Evidence of children working in the mines, from the 1842
Parliamentary Commission’s Report on conditions in the mines
Sarah Gooder, aged 8 years
I’m a trapper in the Gawber pit. It does not tire me, but I have to trap
without a light and I’m scared. I go at four and sometimes half past three
in the morning, and come out at five and half past. I never go to sleep.
Sometimes I sing when I’ve light, but not in the dark; I dare not sing then.
I don’t like being in the pit.
The job of a trapper is to open and shut trap doors that controlled the circulation of air in the mines
No. 206.— Fanny Drake, aged 15. Charlesworth’s Wood Pit
I have been 6 years last September in a pit.
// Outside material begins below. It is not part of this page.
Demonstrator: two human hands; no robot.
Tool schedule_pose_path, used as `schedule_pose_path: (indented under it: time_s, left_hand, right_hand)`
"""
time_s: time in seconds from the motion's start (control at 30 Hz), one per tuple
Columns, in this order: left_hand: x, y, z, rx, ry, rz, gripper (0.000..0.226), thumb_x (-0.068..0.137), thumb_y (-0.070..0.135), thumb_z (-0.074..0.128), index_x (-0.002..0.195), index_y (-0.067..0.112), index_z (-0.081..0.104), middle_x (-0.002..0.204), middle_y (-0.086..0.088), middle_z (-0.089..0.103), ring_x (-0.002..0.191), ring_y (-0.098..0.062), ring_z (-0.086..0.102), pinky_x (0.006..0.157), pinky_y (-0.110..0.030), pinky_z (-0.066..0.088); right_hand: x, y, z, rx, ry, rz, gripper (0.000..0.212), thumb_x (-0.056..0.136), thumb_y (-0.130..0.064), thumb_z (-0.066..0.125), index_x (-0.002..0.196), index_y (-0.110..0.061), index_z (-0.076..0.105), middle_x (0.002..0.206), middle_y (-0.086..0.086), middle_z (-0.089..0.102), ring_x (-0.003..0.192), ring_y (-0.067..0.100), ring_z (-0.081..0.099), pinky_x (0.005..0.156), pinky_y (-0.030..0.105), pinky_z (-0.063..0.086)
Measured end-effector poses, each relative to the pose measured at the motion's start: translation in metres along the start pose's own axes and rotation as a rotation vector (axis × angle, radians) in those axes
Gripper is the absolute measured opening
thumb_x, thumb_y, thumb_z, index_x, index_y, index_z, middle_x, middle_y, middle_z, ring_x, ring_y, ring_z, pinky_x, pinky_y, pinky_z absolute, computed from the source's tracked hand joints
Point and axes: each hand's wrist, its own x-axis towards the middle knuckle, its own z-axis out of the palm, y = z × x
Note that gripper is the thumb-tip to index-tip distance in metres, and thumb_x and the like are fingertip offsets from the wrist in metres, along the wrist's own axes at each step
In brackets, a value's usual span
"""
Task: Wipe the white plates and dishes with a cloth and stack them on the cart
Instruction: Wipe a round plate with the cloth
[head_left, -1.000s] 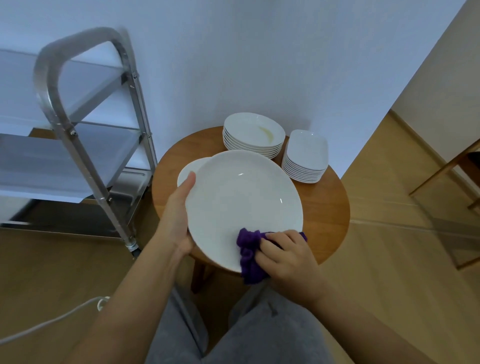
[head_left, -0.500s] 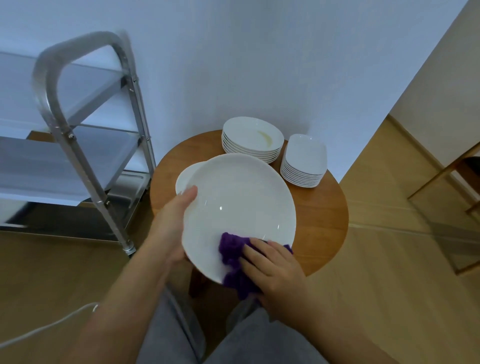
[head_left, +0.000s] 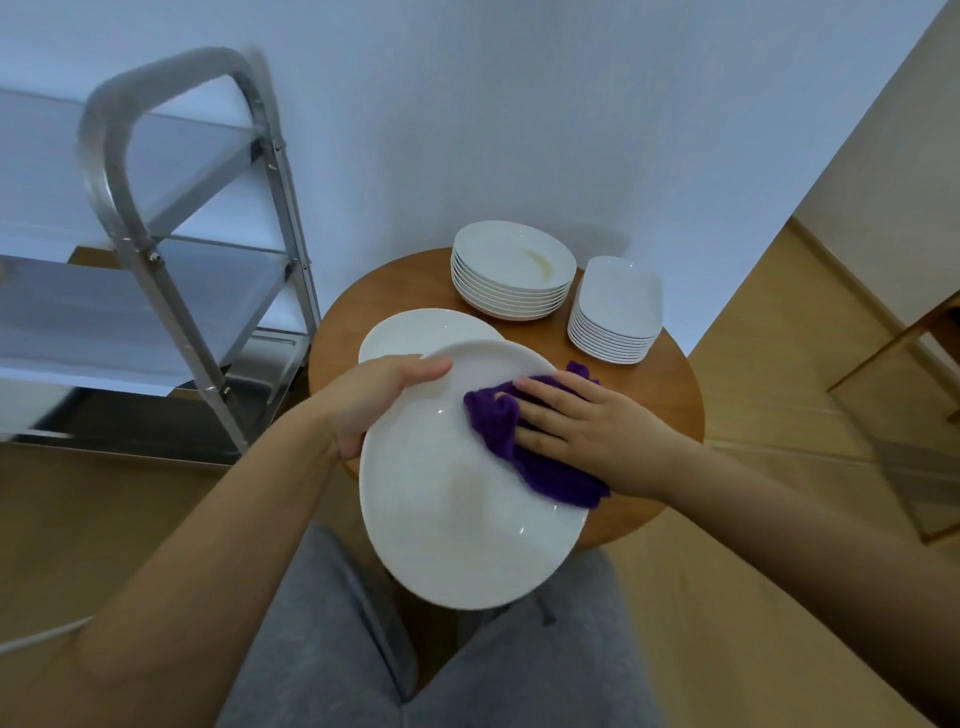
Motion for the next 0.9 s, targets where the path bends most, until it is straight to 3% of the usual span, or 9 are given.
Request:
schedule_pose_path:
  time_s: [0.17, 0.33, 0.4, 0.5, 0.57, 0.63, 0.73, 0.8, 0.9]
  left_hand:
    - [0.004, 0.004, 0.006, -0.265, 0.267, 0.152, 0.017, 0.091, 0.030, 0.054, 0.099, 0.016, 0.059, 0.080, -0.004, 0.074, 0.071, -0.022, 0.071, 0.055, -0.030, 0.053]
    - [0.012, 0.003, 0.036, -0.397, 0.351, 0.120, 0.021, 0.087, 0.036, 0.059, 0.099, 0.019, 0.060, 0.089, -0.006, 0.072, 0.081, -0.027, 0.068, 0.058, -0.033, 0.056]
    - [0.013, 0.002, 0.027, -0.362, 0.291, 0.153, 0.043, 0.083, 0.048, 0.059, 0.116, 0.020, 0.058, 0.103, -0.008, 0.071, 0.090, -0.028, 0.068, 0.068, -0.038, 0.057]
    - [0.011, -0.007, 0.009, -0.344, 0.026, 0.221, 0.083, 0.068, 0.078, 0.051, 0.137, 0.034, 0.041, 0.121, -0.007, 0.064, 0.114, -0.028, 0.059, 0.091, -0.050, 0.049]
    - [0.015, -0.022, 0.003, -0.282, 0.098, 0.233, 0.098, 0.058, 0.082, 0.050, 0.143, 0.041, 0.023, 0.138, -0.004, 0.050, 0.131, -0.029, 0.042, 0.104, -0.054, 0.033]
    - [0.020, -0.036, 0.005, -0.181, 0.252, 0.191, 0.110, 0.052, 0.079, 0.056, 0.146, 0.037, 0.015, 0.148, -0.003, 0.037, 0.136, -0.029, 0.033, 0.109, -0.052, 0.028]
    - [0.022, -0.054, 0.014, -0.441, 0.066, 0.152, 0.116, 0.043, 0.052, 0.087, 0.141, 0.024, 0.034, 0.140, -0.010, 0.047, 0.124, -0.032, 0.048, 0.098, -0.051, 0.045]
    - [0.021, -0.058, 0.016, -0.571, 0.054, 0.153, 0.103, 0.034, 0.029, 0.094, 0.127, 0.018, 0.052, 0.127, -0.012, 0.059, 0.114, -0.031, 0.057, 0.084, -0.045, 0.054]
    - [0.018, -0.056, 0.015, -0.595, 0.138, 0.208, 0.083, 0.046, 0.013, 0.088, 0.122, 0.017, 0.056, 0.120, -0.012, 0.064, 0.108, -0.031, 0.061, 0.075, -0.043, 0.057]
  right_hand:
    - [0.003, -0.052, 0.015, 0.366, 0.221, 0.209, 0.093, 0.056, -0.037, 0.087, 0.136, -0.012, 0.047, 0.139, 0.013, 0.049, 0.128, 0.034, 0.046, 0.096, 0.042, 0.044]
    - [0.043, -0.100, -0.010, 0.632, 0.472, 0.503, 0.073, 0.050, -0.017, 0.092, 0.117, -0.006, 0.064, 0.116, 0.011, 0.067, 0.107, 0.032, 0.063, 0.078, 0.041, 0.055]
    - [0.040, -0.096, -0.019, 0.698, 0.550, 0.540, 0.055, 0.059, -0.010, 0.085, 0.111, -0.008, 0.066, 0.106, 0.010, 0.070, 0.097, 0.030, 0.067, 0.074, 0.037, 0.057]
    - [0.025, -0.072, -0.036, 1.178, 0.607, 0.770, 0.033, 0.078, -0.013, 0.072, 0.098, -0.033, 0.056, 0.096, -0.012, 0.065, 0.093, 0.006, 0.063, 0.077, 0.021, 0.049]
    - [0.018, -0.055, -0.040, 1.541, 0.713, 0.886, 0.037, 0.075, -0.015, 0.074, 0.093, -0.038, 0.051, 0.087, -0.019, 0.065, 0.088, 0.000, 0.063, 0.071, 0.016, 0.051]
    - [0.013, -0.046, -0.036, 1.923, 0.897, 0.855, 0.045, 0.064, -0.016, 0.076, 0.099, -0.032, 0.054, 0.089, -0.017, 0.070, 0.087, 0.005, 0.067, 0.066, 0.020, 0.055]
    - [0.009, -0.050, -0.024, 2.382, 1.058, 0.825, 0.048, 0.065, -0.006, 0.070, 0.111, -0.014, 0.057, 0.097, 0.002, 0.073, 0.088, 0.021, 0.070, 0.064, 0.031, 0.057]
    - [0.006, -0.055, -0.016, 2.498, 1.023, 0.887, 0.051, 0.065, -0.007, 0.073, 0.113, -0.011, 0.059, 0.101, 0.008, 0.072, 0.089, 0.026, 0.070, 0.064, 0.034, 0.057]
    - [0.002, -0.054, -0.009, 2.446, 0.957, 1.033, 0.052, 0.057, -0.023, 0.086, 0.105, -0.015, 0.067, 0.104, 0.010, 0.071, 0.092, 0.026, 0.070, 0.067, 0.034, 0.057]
I hurry [push] by myself. I find
it middling hard. It has been a very wet pit before the engine was put up.
I have had to hurry up to my calves of my legs in water.
I go down at 6 a.m, and sometimes 7; and I come out at 5, and
sometimes 6.
I don’t like it so well. It’s cold, and there’s no fire in the pit. I’d
rather be out of pits altogether. I’d rather wait on my grandmother.
I push with my head sometimes, it makes my head sore sometimes, so
that I cannot bear it touched; it is soft too. I have often had headaches,
and colds, and coughs, and sore throats.
I cannot read. I can say my letters.